*DATASET RECORDS:*
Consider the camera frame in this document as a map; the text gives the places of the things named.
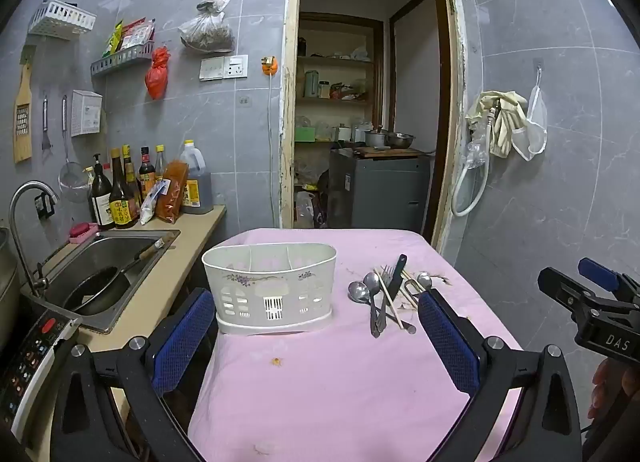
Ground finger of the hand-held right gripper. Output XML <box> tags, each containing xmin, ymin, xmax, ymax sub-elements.
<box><xmin>537</xmin><ymin>266</ymin><xmax>626</xmax><ymax>319</ymax></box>
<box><xmin>577</xmin><ymin>257</ymin><xmax>640</xmax><ymax>301</ymax></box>

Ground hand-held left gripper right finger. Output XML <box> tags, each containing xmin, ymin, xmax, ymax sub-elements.
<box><xmin>416</xmin><ymin>287</ymin><xmax>583</xmax><ymax>462</ymax></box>

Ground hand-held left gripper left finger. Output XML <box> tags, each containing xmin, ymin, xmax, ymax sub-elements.
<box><xmin>50</xmin><ymin>287</ymin><xmax>217</xmax><ymax>462</ymax></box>

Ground wooden chopstick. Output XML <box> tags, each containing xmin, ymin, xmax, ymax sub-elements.
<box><xmin>397</xmin><ymin>269</ymin><xmax>426</xmax><ymax>313</ymax></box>
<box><xmin>374</xmin><ymin>273</ymin><xmax>405</xmax><ymax>332</ymax></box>

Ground dark-handled knife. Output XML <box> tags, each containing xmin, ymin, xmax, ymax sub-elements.
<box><xmin>378</xmin><ymin>253</ymin><xmax>408</xmax><ymax>318</ymax></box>

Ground steel fork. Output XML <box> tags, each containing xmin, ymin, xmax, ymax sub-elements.
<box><xmin>375</xmin><ymin>265</ymin><xmax>397</xmax><ymax>335</ymax></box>

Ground white plastic utensil holder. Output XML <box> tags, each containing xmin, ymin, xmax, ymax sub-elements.
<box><xmin>201</xmin><ymin>242</ymin><xmax>337</xmax><ymax>336</ymax></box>

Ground person's right hand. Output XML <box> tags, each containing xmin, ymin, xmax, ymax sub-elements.
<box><xmin>587</xmin><ymin>357</ymin><xmax>640</xmax><ymax>421</ymax></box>

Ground black frying pan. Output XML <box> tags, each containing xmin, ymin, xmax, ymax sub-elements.
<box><xmin>62</xmin><ymin>237</ymin><xmax>168</xmax><ymax>317</ymax></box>

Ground steel kitchen sink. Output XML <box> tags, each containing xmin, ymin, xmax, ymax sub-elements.
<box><xmin>35</xmin><ymin>229</ymin><xmax>182</xmax><ymax>334</ymax></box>

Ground pink tablecloth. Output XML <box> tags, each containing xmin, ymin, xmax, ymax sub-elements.
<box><xmin>187</xmin><ymin>228</ymin><xmax>526</xmax><ymax>462</ymax></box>

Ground white and blue packet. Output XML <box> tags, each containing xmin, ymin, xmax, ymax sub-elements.
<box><xmin>140</xmin><ymin>179</ymin><xmax>168</xmax><ymax>225</ymax></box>

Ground pink scrub brush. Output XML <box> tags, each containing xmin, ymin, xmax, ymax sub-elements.
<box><xmin>68</xmin><ymin>222</ymin><xmax>99</xmax><ymax>244</ymax></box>

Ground orange seasoning packet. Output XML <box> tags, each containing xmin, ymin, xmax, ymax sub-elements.
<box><xmin>154</xmin><ymin>161</ymin><xmax>191</xmax><ymax>224</ymax></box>

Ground white mesh filter bag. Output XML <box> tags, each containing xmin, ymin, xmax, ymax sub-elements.
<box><xmin>511</xmin><ymin>85</ymin><xmax>548</xmax><ymax>161</ymax></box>

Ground dark sauce bottle yellow label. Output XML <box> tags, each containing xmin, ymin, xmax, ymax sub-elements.
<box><xmin>107</xmin><ymin>148</ymin><xmax>137</xmax><ymax>229</ymax></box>

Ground large cooking oil jug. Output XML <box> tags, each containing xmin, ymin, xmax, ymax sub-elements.
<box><xmin>179</xmin><ymin>139</ymin><xmax>214</xmax><ymax>215</ymax></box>

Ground red-labelled sauce bottle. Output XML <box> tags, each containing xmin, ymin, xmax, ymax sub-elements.
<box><xmin>138</xmin><ymin>146</ymin><xmax>157</xmax><ymax>200</ymax></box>

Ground grey washing machine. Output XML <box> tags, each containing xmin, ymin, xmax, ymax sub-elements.
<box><xmin>327</xmin><ymin>148</ymin><xmax>432</xmax><ymax>238</ymax></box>

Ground yellow-capped sauce bottle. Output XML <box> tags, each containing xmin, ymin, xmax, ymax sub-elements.
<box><xmin>121</xmin><ymin>145</ymin><xmax>143</xmax><ymax>215</ymax></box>

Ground cream rubber gloves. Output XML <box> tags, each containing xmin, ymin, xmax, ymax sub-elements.
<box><xmin>465</xmin><ymin>90</ymin><xmax>528</xmax><ymax>158</ymax></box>

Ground steel mesh strainer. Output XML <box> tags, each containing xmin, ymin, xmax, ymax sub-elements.
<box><xmin>57</xmin><ymin>95</ymin><xmax>91</xmax><ymax>203</ymax></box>

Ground wooden cutting board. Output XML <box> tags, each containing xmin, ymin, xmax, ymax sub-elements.
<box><xmin>352</xmin><ymin>145</ymin><xmax>426</xmax><ymax>159</ymax></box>

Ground curved steel faucet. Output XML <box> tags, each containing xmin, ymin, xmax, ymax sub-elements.
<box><xmin>9</xmin><ymin>181</ymin><xmax>60</xmax><ymax>295</ymax></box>

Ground red plastic bag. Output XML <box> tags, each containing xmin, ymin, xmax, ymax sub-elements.
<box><xmin>145</xmin><ymin>46</ymin><xmax>171</xmax><ymax>100</ymax></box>

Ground wooden grater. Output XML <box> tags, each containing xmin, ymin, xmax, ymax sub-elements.
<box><xmin>12</xmin><ymin>45</ymin><xmax>38</xmax><ymax>164</ymax></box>

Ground clear bag of dried food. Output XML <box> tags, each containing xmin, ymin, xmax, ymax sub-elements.
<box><xmin>178</xmin><ymin>10</ymin><xmax>236</xmax><ymax>53</ymax></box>

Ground wooden shelf unit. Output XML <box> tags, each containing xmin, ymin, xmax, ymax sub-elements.
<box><xmin>295</xmin><ymin>12</ymin><xmax>386</xmax><ymax>188</ymax></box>

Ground red seasoning packet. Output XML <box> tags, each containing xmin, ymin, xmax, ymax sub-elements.
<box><xmin>120</xmin><ymin>17</ymin><xmax>156</xmax><ymax>50</ymax></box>

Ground yellow snack packet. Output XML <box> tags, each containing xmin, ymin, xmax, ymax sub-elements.
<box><xmin>102</xmin><ymin>20</ymin><xmax>124</xmax><ymax>56</ymax></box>

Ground white hose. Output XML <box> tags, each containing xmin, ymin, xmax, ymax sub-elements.
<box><xmin>451</xmin><ymin>107</ymin><xmax>493</xmax><ymax>217</ymax></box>

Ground black wall plug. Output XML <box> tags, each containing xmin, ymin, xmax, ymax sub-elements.
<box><xmin>34</xmin><ymin>192</ymin><xmax>56</xmax><ymax>219</ymax></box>

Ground white wall box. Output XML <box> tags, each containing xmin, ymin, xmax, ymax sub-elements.
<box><xmin>71</xmin><ymin>89</ymin><xmax>104</xmax><ymax>137</ymax></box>

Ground worn wooden door frame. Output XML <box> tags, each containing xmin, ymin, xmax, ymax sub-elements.
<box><xmin>279</xmin><ymin>0</ymin><xmax>468</xmax><ymax>253</ymax></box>

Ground white wall switch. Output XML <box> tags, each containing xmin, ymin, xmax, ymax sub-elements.
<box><xmin>199</xmin><ymin>56</ymin><xmax>226</xmax><ymax>80</ymax></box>

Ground white wall socket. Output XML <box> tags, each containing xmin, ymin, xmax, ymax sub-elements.
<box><xmin>223</xmin><ymin>55</ymin><xmax>249</xmax><ymax>79</ymax></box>

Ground grey wall rack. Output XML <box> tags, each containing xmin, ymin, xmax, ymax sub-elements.
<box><xmin>90</xmin><ymin>40</ymin><xmax>156</xmax><ymax>77</ymax></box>

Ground white wall basket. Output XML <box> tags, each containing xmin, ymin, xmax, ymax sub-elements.
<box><xmin>27</xmin><ymin>0</ymin><xmax>97</xmax><ymax>42</ymax></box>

*ABOUT THIS TASK:*
For the records above, give the number of lines containing the string "bottle" and no other words.

*SOLUTION FOR THIS TASK:*
3